3/23/08 Fontana Dam "Hilton" Shelter 1.5miles today

I am anxiously stationed on the edge of the Smokies, bidding me time against the weather. It is certainly below freezing because it has been snowing sporadically all day. After a pampered morning resupplying at Fontana Village, I set out with Fish, Furniture and Free Hugs as well as Beavis and Dog to eliminate the possibility of a zero day. Since about 2:00pm we have been pent up in the spacious Fontana “Hilton” shelter crowded around a campfire and devouring camp provisions. 

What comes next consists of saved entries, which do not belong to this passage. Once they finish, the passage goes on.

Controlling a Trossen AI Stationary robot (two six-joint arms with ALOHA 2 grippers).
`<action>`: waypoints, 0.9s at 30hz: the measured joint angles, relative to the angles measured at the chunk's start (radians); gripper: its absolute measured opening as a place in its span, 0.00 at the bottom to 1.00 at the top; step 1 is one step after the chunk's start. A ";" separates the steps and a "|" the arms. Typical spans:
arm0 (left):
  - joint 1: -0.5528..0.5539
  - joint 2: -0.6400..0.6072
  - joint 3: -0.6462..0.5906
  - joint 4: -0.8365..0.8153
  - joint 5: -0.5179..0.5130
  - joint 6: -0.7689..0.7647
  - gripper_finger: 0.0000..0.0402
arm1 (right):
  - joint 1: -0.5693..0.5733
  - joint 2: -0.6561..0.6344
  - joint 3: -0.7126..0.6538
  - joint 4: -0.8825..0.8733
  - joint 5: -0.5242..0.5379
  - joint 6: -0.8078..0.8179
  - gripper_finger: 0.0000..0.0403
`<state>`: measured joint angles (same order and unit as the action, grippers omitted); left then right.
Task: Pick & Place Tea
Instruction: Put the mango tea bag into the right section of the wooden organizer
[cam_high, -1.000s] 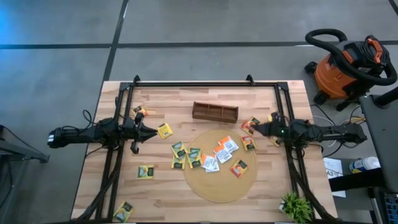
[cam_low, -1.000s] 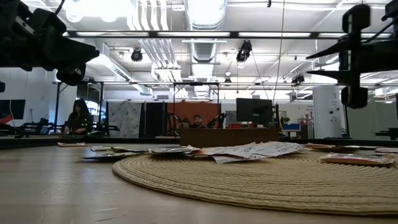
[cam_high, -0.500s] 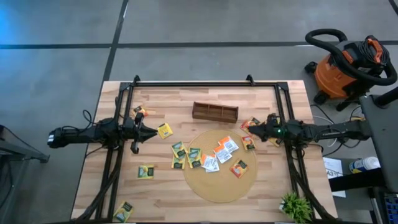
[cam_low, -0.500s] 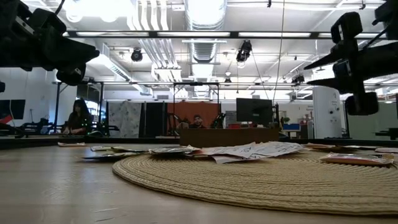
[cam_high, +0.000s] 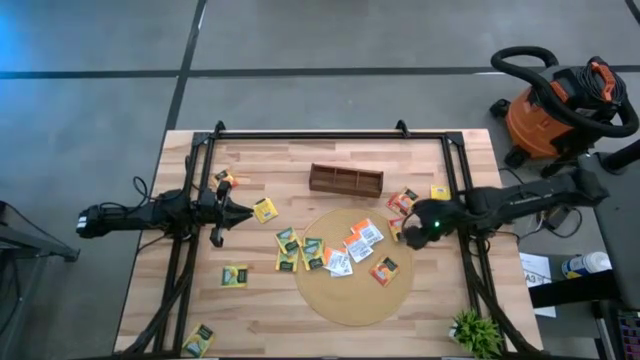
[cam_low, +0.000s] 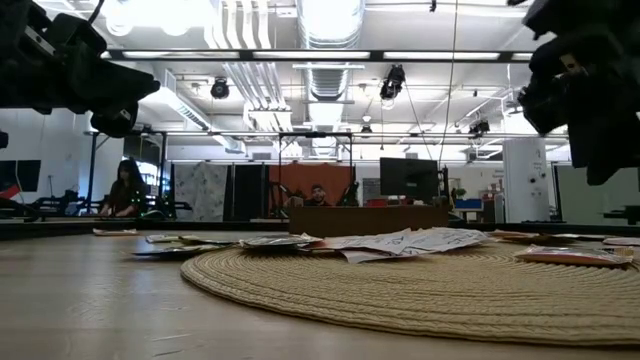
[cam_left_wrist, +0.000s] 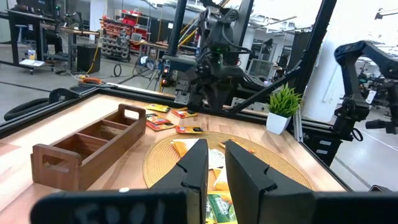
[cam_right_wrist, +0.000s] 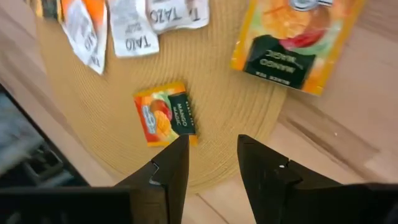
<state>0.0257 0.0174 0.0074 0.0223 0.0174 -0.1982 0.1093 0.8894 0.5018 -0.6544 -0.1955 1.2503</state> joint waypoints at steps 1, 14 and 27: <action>0.000 0.000 0.000 0.000 0.000 0.000 0.13 | 0.000 0.029 0.008 0.005 -0.010 -0.024 0.33; -0.002 0.000 0.000 0.192 -0.044 -0.850 0.13 | 0.022 0.281 -0.018 0.273 -0.181 -0.143 0.33; -0.002 0.014 0.004 0.352 -0.342 -0.794 0.13 | 0.022 0.349 -0.020 0.294 -0.113 -0.188 0.41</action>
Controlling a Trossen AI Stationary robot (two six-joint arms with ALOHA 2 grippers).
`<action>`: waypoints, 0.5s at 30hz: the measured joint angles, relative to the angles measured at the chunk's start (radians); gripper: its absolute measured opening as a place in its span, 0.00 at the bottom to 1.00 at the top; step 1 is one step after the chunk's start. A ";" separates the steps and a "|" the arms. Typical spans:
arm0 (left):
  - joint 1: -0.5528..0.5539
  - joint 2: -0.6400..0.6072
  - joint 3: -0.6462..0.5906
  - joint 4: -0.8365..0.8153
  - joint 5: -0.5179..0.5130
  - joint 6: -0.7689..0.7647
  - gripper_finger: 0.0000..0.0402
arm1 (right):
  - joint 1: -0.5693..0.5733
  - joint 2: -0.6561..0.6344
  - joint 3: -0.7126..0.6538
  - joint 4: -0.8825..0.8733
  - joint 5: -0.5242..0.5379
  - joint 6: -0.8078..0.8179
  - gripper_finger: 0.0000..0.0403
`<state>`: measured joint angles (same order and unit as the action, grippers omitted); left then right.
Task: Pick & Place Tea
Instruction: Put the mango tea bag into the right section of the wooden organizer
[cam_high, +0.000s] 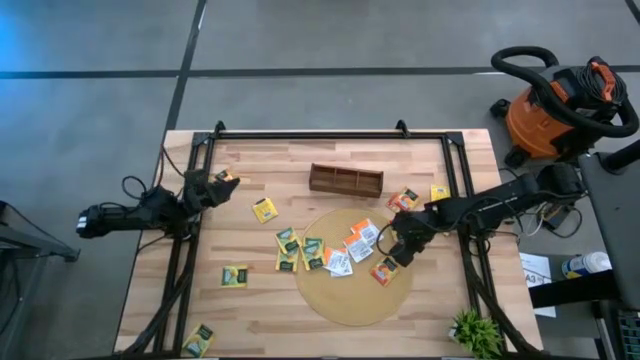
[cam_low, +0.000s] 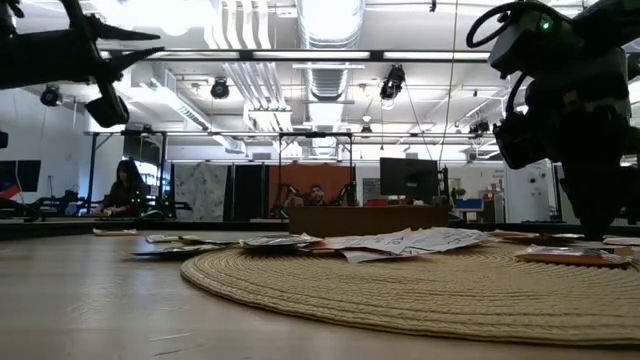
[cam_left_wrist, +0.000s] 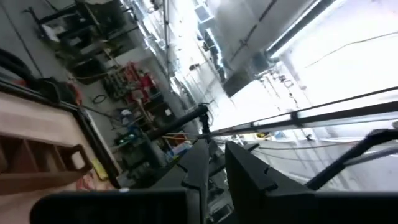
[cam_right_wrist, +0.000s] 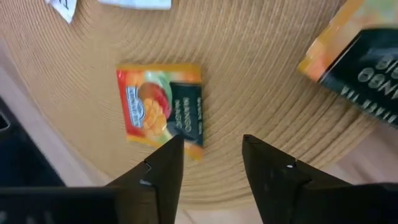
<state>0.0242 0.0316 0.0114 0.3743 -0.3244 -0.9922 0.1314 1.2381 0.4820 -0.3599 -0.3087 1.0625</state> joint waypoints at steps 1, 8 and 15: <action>0.000 0.013 0.007 -0.021 -0.013 0.000 0.13 | 0.000 0.000 0.000 -0.001 0.001 -0.007 0.43; 0.000 0.247 0.116 0.030 -0.046 -0.001 0.25 | 0.000 0.010 0.000 0.001 -0.035 -0.040 0.53; 0.000 0.535 0.233 0.205 -0.024 0.120 0.31 | 0.000 0.010 -0.001 0.000 -0.064 -0.081 0.56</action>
<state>0.0246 0.5669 0.2446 0.5793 -0.3482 -0.8726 0.1314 1.2476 0.4806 -0.3595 -0.3727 0.9814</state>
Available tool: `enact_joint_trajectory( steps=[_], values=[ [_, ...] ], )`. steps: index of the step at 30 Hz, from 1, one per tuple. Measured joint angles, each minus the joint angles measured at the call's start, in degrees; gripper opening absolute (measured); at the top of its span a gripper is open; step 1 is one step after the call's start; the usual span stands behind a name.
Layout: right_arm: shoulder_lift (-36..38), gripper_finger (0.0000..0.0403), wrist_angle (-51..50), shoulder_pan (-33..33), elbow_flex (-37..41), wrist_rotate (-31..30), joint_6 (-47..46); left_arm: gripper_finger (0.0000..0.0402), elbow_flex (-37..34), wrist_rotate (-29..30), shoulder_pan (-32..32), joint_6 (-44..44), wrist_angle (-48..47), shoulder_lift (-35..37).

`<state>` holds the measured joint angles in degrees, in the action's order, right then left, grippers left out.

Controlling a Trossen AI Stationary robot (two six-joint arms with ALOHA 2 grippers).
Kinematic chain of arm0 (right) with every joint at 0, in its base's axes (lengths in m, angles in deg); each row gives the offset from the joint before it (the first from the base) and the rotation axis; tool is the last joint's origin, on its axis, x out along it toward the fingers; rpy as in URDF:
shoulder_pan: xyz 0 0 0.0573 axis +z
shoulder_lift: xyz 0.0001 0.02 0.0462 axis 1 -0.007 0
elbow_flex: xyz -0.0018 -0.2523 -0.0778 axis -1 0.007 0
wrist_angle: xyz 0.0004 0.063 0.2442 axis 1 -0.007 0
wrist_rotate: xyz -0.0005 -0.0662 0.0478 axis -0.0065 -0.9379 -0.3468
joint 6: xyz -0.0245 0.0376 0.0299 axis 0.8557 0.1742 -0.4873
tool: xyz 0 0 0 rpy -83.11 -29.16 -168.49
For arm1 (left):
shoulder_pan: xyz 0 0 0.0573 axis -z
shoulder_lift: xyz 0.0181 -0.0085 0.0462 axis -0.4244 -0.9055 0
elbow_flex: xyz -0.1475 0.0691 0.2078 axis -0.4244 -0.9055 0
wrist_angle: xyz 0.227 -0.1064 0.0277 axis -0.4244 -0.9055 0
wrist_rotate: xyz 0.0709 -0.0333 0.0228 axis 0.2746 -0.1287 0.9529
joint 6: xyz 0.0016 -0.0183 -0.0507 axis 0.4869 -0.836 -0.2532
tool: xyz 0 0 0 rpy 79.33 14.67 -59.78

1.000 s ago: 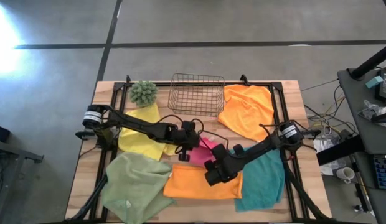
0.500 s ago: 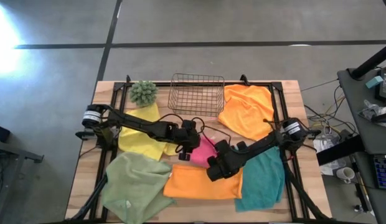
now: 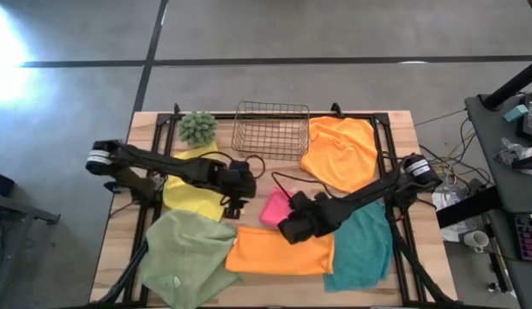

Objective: Fold microfiber towels
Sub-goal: Fold the pink microfiber towel

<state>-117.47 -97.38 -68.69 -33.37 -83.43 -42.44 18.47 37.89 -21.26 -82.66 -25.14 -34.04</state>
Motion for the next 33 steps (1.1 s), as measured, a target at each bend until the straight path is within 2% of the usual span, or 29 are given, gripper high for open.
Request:
enact_joint_trajectory(
  steps=[7,17,24,27,29,33],
  values=[
    [-0.59,0.0127,11.41,-2.00,5.99,6.40,1.34,0.0177,-5.92,-0.09,0.00,-4.84,1.06,8.29],
    [-1.05,0.0121,16.07,-8.82,10.93,13.18,5.08,0.0177,-9.55,-0.03,0.00,-4.97,2.00,13.00],
    [-1.09,0.0109,17.09,-12.98,13.62,12.43,6.30,0.0177,-9.56,0.02,0.00,-4.80,1.92,12.61],
    [-1.09,0.0102,17.52,-14.95,14.28,8.39,8.01,0.0177,-9.58,0.02,0.00,-4.62,1.93,12.50],
    [-1.09,0.0097,18.64,-16.17,14.22,6.61,9.64,0.0177,-9.58,0.02,0.00,-4.37,2.08,12.50],
    [-1.09,0.0086,19.90,-17.55,12.60,6.79,15.51,0.0177,-9.58,0.04,0.00,-4.32,2.05,12.50]
  ],
)
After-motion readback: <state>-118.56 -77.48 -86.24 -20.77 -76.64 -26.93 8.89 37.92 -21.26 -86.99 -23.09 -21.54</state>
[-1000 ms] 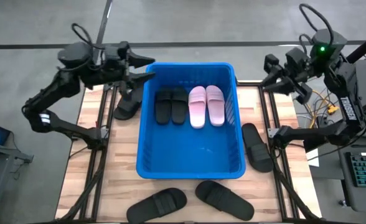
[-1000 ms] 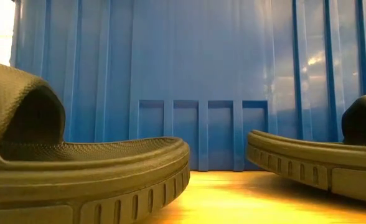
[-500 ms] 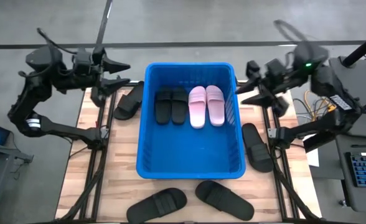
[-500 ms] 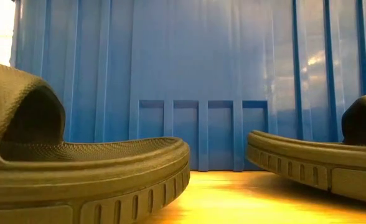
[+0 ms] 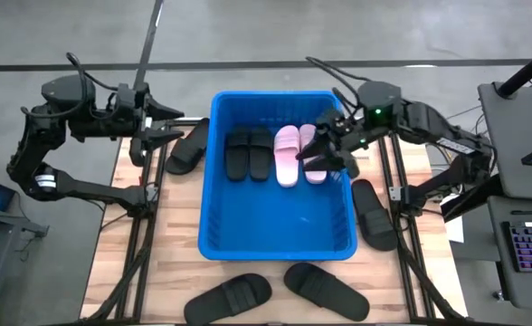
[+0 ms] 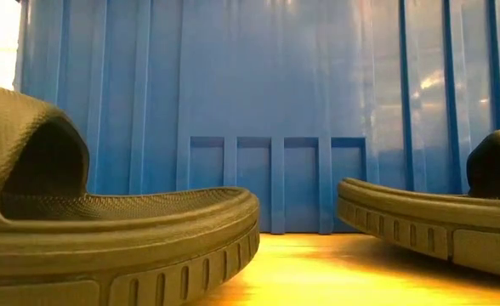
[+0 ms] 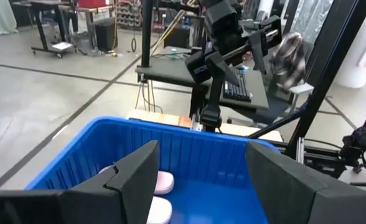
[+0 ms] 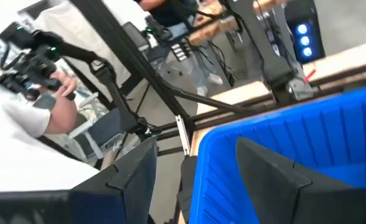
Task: Pick and place slides into bin
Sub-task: Put the black slide into the blue bin
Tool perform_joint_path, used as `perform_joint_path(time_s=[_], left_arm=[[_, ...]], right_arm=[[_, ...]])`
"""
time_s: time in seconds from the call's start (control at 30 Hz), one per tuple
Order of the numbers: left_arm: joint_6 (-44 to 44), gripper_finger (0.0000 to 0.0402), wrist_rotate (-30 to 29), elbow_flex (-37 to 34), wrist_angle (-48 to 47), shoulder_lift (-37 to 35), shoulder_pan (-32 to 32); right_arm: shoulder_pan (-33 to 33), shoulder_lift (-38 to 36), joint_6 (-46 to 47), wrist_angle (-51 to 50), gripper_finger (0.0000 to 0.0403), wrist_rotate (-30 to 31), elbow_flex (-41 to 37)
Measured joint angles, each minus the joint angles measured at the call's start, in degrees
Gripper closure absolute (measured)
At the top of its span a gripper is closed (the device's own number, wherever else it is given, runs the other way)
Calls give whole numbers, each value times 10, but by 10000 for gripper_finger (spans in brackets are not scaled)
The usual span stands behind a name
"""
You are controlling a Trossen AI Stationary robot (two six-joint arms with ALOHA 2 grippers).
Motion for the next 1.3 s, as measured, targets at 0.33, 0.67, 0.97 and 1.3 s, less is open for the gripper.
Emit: perform_joint_path(time_s=[0.33, 0.67, 0.97, 1.3], left_arm=[[4, 176, -2, -1, -8, -25, 0], [4, 176, -6, -27, -7, -66, 0], [3, 176, -23, -35, -4, -87, 0], [3, 176, -23, -37, -6, -85, 0]], right_arm=[[6, -22, 40, -22, 193, 15, 9], [6, -88, 55, -292, 193, 116, 10], [6, -120, 34, -507, 193, 187, 10], [6, -139, -54, -515, 197, 175, -16]])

            I am ready to finally enter the Smokies, the greatest crucible of this hike, and end all the awkward tension circulating around the nature of the terrain. The community is obviously growing stronger, but frays in integrity develop at the edges, just as in any group, and people are prone to dishonesty. Regardless, I am ready to cross Fontana Dam. 

Footprints in the Snow

I wish I could express all of the harboured emotions from the last three days, but only now that I can feel my fingers can I write it all down.
After being pampered by a visit from my mom and brother in Hampton, Tennessee, I set out into the most abysmal weather I have yet seen. A spontaneous cold snap settled over the ridgeline between Wautaga Lake and Damascus, Virginia, blanketing a 50 mile stretch with thick snow. All of Sunday and Monday I walked through dense snowfall, hidden from the sunshine, my tracks hidden by the constant accumulation. I spent the nights shivering, wishing I hadn't sent home my zero-degree sleeping bag.
I came to a clearing in the ridgeline yesterday to look at the horizon, only to be terrified by the sky. I had seen mist before, but truly the sky was nothing but a dense veil of charcoal colored clouds. There was no depth, no shading- just an opaque shroud of snow. I was really scared.
But then I realized that the weather is a thoughtless, feelingless force- neither here to win nor lose. It has no sympathy, pride or malice, and to be scared of it is to be scared of nothing. I hiked with a braver step after thinking about this, occasionally yelling 'suck a duck' from the top of the ridgeline, or other phrases. Walking into Damascus today was like walking into a different season.

Saturday, April 5, 2008

Erwin, Tennessee

As I trudged up the steeply graded Bald Mountain in the relentless rain, only dismal thoughts clouded my mind. In those conditions, it is hard to justify a two mile climb. But once I broke through the treeline the rain stopped, and once I reached the summit the clouds parted, leaving nothing but a panorama of the boundless horizon. Just when it seems I am at the pit of misery, ready to fling curses at the world, fate teaches me that there is beauty in every angle of the world. Now I have come 70 miles from Hot Springs, and 338 miles from the beginning- a long way to trudge with new eyes.
For practical advice, never hike with sunburn on your back.

Tuesday, April 1, 2008

Hot Springs, North Carolina

I reached Hot Springs today, the first city directly on the Appalachian Trail. Tonight I am staying at the Sunnybank Inn Hostel, a Victorian Home converted by a radical vegetarian into a hiker haven. I have already completed my work-for-stay: cutting tree stumps out of the ground and tilling garden soil. I am hiking with three guys from Masachusetts: Furniture, Fish and Free Hugs. We are all enjoying the luscious appearance of spring in this little town, and taking advantage of good food. Appreciate the things around you which you might overlook: the sunshine, laughter, and clean fingernails.